Par Marie-Christine pour Carré Or TV
Émotions garanties !
Après l’immense succès de La Dégustation, Ivan Calbérac s’est intéressé à la personnalité et à la vie fascinante du grand pianiste Glenn Gould.
Disparu en 1982, Glenn Gould reste encore aujourd’hui une figure incontournable du monde musical, grâce à sa personnalité unique et à son interprétation exceptionnelle des œuvres de Bach, Berg ou Webern.
La mise en scène de cette pièce a été réalisée par Juliette Azzopardi et Jean-Benoît Thibaud. Glenn, Naissance d’un prodige a été nommé six fois aux Molières 2023, et a remporté deux Molières : Révélation féminine pour Lison Pennec et Révélation masculine pour Thomas Gendronneau.
Nous aurons le plaisir de retrouver Glenn, Naissance d’un prodige sur la scène du théâtre Montparnasse ces prochains mois. Ivan Calbérac nous plonge dans les grandes étapes de la vie de Glenn Gould : de l’enfance à l’âge adulte, toujours sous l’œil omniprésent de sa mère.
Glenn n’est pas un enfant ordinaire. Doté de l’oreille absolue, il est capable dès son plus jeune âge de reconnaître chaque note d’une partition. Sa mère, qui a 40 ans à sa naissance, rêve pour son fils d’un destin qu’elle n’a jamais pu réaliser elle-même. Glenn s’avère très doué, et sa mère le fait travailler sans répit, au détriment d’une vie sociale normale.
Raphaëline Goupilleau incarne à merveille le personnage de cette mère possessive, ultra-protectrice, qui dirige la vie de son fils, le seul et grand amour de sa vie. Julien Rochefort interprète le rôle du père, un mari effacé, qui accepte tous les caprices de sa femme, y compris de la laisser dormir avec Glenn même quand il atteint la puberté.
La pièce d’Ivan Calbérac est pleine d’humour ; les réparties de la mère de Glenn sont incroyables. La naïveté et l’embarras de ce jeune homme face à l’amour et aux relations avec le sexe opposé nous font beaucoup rire. Par exemple, l’apprentissage du baiser devient pour ce prodige un exercice de haute voltige.
Cependant, derrière l’humour se cache une vie dramatique. L’auteur met en lumière la personnalité atypique de Glenn : Asperger, il n’a jamais vraiment coupé le cordon ombilical. C’est une personnalité hors du commun, excentrique, avec de nombreuses manies et tocs. Toujours vêtu de plusieurs couches de vêtements, il exige de chauffer excessivement les salles de concert, transporte toujours la même chaise pour jouer, porte des gants par peur des microbes.
Le plus incroyable est le chantonnement de Glenn pendant ses enregistrements. Durant plus de 12 ans, son impresario a toléré toutes ses excentricités, croyant fermement en son génie, et il a eu raison : le succès de Glenn fut immense en Amérique et en Europe.

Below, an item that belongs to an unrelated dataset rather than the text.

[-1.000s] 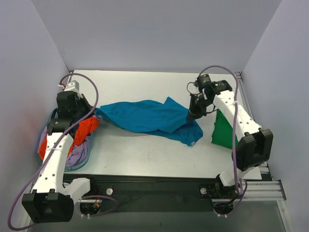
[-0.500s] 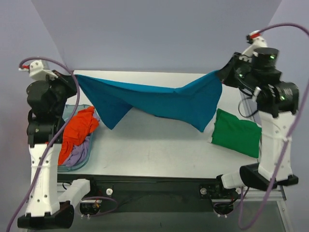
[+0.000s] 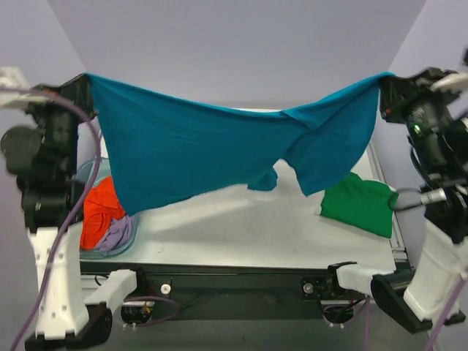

Malgré cela, Glenn Gould refuse de franchir l’Atlantique, jouant uniquement au Canada et aux États-Unis, bien que Paris et Londres le réclament. Tout au long de la pièce, la musique est omniprésente. Glenn interprète les Variations Goldbergde J.S. Bach à sa manière, réinventant Bach et bousculant certains puristes.
À 32 ans, il décide d’arrêter les concerts. Fatigué de jouer en public, il se retire pour se consacrer exclusivement aux enregistrements en studio. Les dernières 18 années de sa vie sont ainsi dédiées aux enregistrements, aux émissions de radio et à l’écriture. Deux versions de ses enregistrements des Variations Goldberg — en 1955 et en 1982, l’année de sa mort — montrent combien il réinvente constamment la musique.
Glenn, Naissance d’un prodige explore le paradoxe entre la célébrité de ce pianiste libre dans son art et la solitude de l’homme dont la vie personnelle et affective est quasiment inexistante. Malgré l’amour de sa cousine, Glenn reste un homme profondément solitaire, avec pour seul véritable amour celui qu’il porte à sa mère.
La mise en scène est rythmée, et la vie de cet excentrique génial défile à toute vitesse jusqu’en 1982. Glenn n’a que 50 ans lorsqu’il nous quitte, nous laissant orphelins mais consolés par ses nombreux enregistrements.
Une pièce pleine d’émotion et d’humour, un moment fort de théâtre que le Théâtre Montparnasse.